Your reply should consist of the entries, copied exactly and stripped of images.

Data items:
· · · ·
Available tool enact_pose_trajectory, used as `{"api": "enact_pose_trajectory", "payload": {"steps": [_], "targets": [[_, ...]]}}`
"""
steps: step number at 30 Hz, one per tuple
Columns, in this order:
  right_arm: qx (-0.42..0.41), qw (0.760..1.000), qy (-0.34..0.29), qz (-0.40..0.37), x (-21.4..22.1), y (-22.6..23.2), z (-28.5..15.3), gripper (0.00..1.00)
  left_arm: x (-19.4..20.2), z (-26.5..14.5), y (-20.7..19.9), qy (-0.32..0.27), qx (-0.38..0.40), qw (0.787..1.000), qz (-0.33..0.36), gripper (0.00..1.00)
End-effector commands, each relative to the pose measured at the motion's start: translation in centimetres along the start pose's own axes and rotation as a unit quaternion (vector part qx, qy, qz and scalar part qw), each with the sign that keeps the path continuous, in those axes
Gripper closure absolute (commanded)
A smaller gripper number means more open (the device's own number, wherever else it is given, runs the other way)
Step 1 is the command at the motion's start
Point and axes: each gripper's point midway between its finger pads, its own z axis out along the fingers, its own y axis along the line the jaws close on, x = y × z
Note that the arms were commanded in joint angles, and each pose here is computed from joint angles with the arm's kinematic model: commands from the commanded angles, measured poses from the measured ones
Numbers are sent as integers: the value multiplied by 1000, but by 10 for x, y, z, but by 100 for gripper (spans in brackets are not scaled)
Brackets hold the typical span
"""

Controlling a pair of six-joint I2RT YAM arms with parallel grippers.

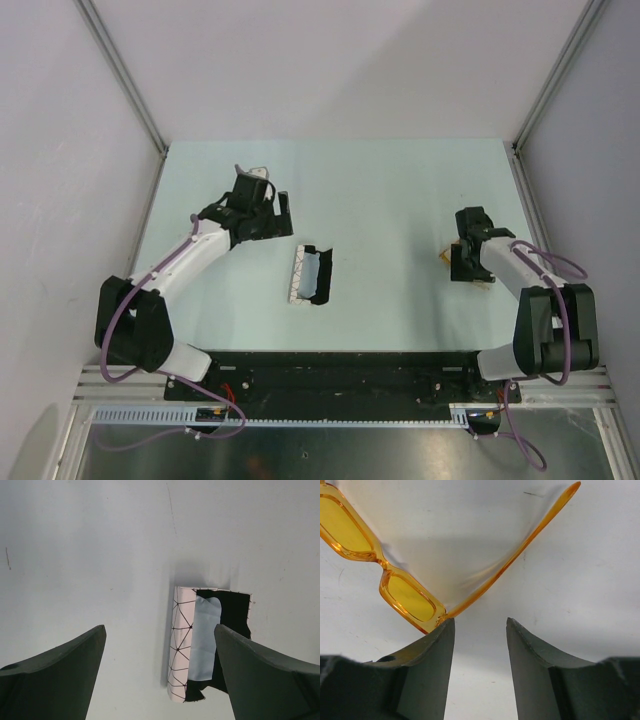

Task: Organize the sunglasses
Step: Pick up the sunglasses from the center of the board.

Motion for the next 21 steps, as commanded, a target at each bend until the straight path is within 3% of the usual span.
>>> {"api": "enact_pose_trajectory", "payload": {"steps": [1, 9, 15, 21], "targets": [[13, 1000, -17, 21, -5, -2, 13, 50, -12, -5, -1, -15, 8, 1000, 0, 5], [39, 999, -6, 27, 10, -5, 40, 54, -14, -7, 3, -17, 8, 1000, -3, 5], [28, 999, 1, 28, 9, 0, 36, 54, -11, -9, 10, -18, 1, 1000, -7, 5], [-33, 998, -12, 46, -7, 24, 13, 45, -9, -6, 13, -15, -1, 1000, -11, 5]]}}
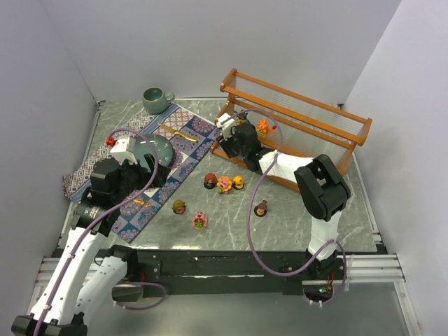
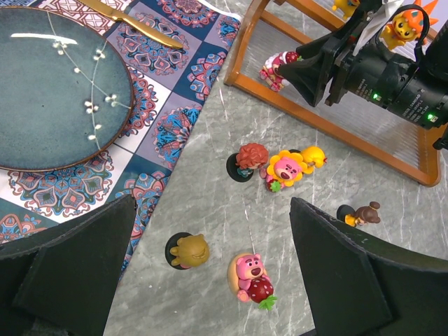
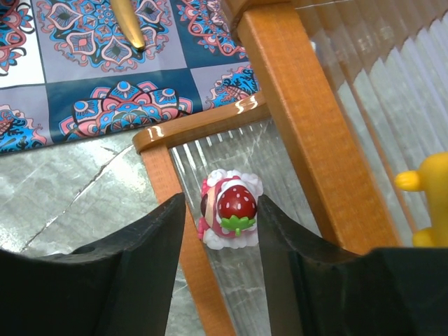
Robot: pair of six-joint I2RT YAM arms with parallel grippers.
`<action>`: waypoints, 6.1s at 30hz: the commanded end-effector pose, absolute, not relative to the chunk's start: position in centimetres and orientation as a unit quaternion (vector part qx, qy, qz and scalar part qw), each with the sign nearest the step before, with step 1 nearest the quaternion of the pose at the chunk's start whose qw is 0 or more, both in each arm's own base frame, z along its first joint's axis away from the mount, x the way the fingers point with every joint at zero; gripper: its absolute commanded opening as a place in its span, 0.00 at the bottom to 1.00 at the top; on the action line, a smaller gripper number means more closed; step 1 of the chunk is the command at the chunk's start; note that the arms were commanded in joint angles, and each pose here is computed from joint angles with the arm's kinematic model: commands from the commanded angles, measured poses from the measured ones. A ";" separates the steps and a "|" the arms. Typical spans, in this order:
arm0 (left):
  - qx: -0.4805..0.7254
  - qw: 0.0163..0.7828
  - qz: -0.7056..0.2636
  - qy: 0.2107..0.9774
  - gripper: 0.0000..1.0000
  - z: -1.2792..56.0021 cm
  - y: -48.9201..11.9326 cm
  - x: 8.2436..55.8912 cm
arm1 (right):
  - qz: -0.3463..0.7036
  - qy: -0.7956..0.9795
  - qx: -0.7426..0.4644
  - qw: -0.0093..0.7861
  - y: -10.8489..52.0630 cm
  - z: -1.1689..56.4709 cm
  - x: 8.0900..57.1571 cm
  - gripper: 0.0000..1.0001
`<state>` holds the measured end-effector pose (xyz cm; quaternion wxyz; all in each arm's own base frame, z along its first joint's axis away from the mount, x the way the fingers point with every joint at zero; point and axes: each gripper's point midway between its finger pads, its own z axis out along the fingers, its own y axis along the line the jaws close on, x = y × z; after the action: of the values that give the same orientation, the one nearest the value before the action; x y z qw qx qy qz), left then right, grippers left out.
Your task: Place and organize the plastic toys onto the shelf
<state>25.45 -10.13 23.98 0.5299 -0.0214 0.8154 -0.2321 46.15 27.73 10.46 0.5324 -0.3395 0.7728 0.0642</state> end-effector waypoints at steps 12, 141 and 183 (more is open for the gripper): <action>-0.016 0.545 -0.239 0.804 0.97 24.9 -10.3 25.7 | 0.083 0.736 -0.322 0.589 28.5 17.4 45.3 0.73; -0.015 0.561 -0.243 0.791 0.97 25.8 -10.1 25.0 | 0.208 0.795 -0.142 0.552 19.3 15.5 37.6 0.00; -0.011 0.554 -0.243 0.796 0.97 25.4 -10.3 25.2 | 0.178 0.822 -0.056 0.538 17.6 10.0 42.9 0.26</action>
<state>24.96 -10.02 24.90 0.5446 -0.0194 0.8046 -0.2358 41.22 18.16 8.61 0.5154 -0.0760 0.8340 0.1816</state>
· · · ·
» ANSWER TO THE PROBLEM
Available tool enact_pose_trajectory, used as `{"api": "enact_pose_trajectory", "payload": {"steps": [_], "targets": [[_, ...]]}}`
"""
steps: step number at 30 Hz, one per tuple
Columns, in this order:
  right_arm: qx (-0.42..0.41), qw (0.760..1.000), qy (-0.34..0.29), qz (-0.40..0.37), x (-21.4..22.1), y (-22.6..23.2), z (-28.5..15.3), gripper (0.00..1.00)
  left_arm: x (-19.4..20.2), z (-26.5..14.5), y (-20.7..19.9), qy (-0.32..0.27), qx (-0.38..0.40), qw (0.787..1.000), qz (-0.33..0.36), gripper (0.00..1.00)
End-effector commands, each relative to the pose measured at the motion's start: translation in centimetres along the start pose's own axes and rotation as a unit quaternion (vector part qx, qy, qz and scalar part qw), each with the sign that keeps the path continuous, in those axes
Gripper closure absolute (commanded)
A smaller gripper number means more open (the device's own number, wherever else it is given, runs the other way)
Step 1 is the command at the motion's start
Point and axes: each gripper's point midway between its finger pads, its own z axis out along the fingers, its own y axis along the line the jaws close on, x = y × z
Note that the arms were commanded in joint angles, and each pose here is computed from joint angles with the arm's kinematic model: commands from the commanded angles, measured poses from the measured ones
Numbers are sent as integers: the value multiplied by 1000, but by 10 for x, y, z, but by 100 for gripper (spans in brackets are not scaled)
Brackets hold the typical span
"""

Controlling a pair of six-joint I2RT YAM arms with parallel grippers.


Task: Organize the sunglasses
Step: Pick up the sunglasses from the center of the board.

Motion for the next 21 steps, as commanded, a target at each bend until the straight path is within 3% of the usual span.
>>> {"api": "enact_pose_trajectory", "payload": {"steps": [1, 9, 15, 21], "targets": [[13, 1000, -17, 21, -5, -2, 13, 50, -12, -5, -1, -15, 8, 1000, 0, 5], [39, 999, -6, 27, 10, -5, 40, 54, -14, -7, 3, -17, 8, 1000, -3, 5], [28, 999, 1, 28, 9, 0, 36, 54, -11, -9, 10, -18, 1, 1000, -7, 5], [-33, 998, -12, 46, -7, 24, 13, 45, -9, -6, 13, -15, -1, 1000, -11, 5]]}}
Robot: pair of six-joint I2RT YAM arms with parallel grippers.
`<action>`: waypoints, 6.1s at 30hz: the commanded end-effector pose, absolute, not relative to the chunk's start: position in centimetres and orientation as a unit quaternion (vector part qx, qy, qz and scalar part qw), each with the sign nearest the step before, with step 1 nearest the quaternion of the pose at the chunk's start whose qw is 0 or more, both in each arm's own base frame, z along its first joint's axis away from the mount, x the way the fingers point with every joint at zero; gripper: its absolute commanded opening as a place in its span, 0.00 at the bottom to 1.00 at the top; on the action line, a smaller gripper number means more closed; step 1 of the chunk is the command at the chunk's start; note that the arms were commanded in joint angles, and each pose here is computed from joint angles with the arm's kinematic model: commands from the commanded angles, measured poses from the measured ones. A ";" separates the steps and a "|" the arms. Typical spans, in this order:
arm0 (left):
  - qx: -0.4805..0.7254
  - qw: 0.0163..0.7828
  - qz: -0.7056..0.2636
  - qy: 0.2107..0.9774
  - gripper: 0.0000..1.0000
  - z: -1.2792..56.0021 cm
  - y: -48.9201..11.9326 cm
  - x: 8.2436..55.8912 cm
arm1 (right):
  - qz: -0.3463..0.7036
  - qy: -0.7956..0.9795
  - qx: -0.7426..0.4644
  - qw: -0.0093..0.7861
  - y: -10.8489..52.0630 cm
  - z: -1.1689..56.4709 cm
  - x: 8.0900..57.1571 cm
  - gripper: 0.0000..1.0001
`<state>` holds the measured end-effector pose (xyz cm; quaternion wxyz; all in each arm's own base frame, z along its first joint's axis away from the mount, x the way the fingers point with every joint at zero; point and axes: each gripper's point midway between its finger pads, its own z axis out along the fingers, its own y axis along the line the jaws close on, x = y × z; after the action: of the values that give the same orientation, the one nearest the value before the action; x y z qw qx qy qz), left then right, grippers left out.
Your task: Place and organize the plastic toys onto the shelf
<state>25.45 -10.13 23.98 0.5299 -0.0214 0.8154 -0.2321 46.15 27.73 10.46 0.5324 -0.3395 0.7728 0.0642</state> end-effector waypoints at steps 12, 141 and 183 (more is open for the gripper): <action>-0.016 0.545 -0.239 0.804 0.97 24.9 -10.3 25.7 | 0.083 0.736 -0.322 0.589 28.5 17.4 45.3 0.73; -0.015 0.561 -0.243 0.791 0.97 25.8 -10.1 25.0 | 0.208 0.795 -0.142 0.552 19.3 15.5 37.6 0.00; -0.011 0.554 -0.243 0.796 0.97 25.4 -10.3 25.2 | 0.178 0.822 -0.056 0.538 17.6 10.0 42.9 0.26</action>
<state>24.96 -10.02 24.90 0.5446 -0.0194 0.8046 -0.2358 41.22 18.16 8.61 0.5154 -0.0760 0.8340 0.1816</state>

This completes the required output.